**Given information**
# # # #

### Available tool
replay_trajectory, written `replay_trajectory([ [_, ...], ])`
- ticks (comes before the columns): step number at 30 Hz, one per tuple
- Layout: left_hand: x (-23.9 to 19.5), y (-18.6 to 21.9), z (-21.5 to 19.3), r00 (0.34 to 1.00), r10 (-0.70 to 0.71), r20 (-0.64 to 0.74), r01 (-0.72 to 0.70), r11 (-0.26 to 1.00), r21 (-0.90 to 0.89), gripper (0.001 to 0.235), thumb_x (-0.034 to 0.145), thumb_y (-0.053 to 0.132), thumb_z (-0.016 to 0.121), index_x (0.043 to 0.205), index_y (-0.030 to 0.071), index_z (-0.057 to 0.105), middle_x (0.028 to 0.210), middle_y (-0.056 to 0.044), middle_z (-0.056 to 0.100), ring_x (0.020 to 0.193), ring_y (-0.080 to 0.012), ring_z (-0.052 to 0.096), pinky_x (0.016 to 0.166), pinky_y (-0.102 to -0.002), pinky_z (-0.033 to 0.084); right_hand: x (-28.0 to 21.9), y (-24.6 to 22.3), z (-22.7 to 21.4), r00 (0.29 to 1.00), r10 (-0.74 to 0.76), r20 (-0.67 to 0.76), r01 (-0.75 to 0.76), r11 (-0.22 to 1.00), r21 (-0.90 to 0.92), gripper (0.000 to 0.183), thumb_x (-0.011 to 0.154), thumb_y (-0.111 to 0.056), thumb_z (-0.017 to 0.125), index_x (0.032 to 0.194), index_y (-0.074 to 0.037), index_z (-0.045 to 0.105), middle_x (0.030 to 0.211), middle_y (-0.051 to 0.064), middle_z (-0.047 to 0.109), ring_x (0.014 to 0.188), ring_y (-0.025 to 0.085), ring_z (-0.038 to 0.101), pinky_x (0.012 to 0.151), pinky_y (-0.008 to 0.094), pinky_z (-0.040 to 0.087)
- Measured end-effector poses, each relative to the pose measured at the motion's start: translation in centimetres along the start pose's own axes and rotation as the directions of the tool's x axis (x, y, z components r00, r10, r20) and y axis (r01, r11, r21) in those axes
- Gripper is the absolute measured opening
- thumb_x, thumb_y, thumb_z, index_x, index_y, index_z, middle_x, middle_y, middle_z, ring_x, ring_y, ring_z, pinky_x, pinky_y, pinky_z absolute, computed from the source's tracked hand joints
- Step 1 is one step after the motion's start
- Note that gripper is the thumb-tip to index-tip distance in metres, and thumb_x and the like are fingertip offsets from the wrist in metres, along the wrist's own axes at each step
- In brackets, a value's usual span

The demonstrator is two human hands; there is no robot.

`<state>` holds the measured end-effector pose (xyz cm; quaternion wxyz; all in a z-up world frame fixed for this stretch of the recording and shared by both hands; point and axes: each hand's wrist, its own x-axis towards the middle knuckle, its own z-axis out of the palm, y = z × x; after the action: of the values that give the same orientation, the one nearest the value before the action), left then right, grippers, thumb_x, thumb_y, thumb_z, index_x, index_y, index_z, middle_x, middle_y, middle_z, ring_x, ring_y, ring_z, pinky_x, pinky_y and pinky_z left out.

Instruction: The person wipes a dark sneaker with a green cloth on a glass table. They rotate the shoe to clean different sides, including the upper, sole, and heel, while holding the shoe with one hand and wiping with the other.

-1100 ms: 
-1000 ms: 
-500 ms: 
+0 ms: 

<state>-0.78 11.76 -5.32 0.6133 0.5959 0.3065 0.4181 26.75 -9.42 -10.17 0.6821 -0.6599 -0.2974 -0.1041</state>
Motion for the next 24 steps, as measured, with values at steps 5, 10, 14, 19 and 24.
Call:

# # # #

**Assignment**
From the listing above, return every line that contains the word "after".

**Answer for the task**
- Step 1 is one step after the motion's start
`<state>` holds the measured end-effector pose (xyz cm; quaternion wxyz; all in a z-up world frame fixed for this stretch of the recording and shared by both hands; point and axes: each hand's wrist, its own x-axis towards the middle knuckle, its own z-axis out of the palm, y = z × x; after the action: of the values that give the same orientation, the one nearest the value before the action), left then right, grippers, thumb_x, thumb_y, thumb_z, index_x, index_y, index_z, middle_x, middle_y, middle_z, ring_x, ring_y, ring_z, pinky_x, pinky_y and pinky_z left out.

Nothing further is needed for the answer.